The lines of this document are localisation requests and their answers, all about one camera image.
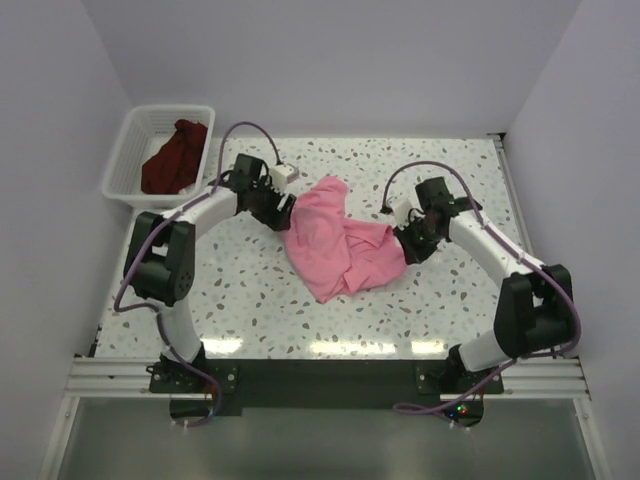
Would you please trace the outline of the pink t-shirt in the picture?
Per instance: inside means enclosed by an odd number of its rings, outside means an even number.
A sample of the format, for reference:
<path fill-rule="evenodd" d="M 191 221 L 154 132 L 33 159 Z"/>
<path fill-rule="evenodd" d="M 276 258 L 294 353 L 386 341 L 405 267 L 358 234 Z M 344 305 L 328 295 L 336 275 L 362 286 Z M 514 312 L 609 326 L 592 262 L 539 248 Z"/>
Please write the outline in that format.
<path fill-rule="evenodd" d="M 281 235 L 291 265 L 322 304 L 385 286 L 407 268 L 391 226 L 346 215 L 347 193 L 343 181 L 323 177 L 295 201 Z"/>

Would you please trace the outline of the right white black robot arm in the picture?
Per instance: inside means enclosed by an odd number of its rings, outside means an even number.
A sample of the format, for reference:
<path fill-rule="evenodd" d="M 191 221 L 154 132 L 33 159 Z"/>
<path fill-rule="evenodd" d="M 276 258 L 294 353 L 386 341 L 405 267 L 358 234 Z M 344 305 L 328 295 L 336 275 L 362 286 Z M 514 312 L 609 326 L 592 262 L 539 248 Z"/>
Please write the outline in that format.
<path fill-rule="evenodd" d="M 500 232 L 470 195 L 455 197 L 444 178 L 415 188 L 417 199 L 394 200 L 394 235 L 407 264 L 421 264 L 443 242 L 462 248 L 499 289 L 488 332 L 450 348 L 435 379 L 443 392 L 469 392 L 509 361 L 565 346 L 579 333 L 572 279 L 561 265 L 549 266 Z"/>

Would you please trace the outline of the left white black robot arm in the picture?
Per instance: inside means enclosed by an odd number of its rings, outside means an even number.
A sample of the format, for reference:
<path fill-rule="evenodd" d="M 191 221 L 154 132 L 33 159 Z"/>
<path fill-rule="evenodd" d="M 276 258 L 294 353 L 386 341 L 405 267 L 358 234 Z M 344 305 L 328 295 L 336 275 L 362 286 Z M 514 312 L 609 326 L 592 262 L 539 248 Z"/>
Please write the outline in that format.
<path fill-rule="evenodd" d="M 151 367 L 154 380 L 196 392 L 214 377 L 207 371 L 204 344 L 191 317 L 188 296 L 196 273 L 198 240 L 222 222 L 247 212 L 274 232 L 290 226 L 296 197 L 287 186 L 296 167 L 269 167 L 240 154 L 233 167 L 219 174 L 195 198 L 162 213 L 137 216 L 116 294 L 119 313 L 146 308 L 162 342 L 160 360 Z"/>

Instructions for the task: In the listing, find all lines with the string "black" and copy them.

Solution to this task:
Would you please trace the outline of the right white black robot arm in the picture?
Would you please trace the outline of the left white black robot arm in the picture?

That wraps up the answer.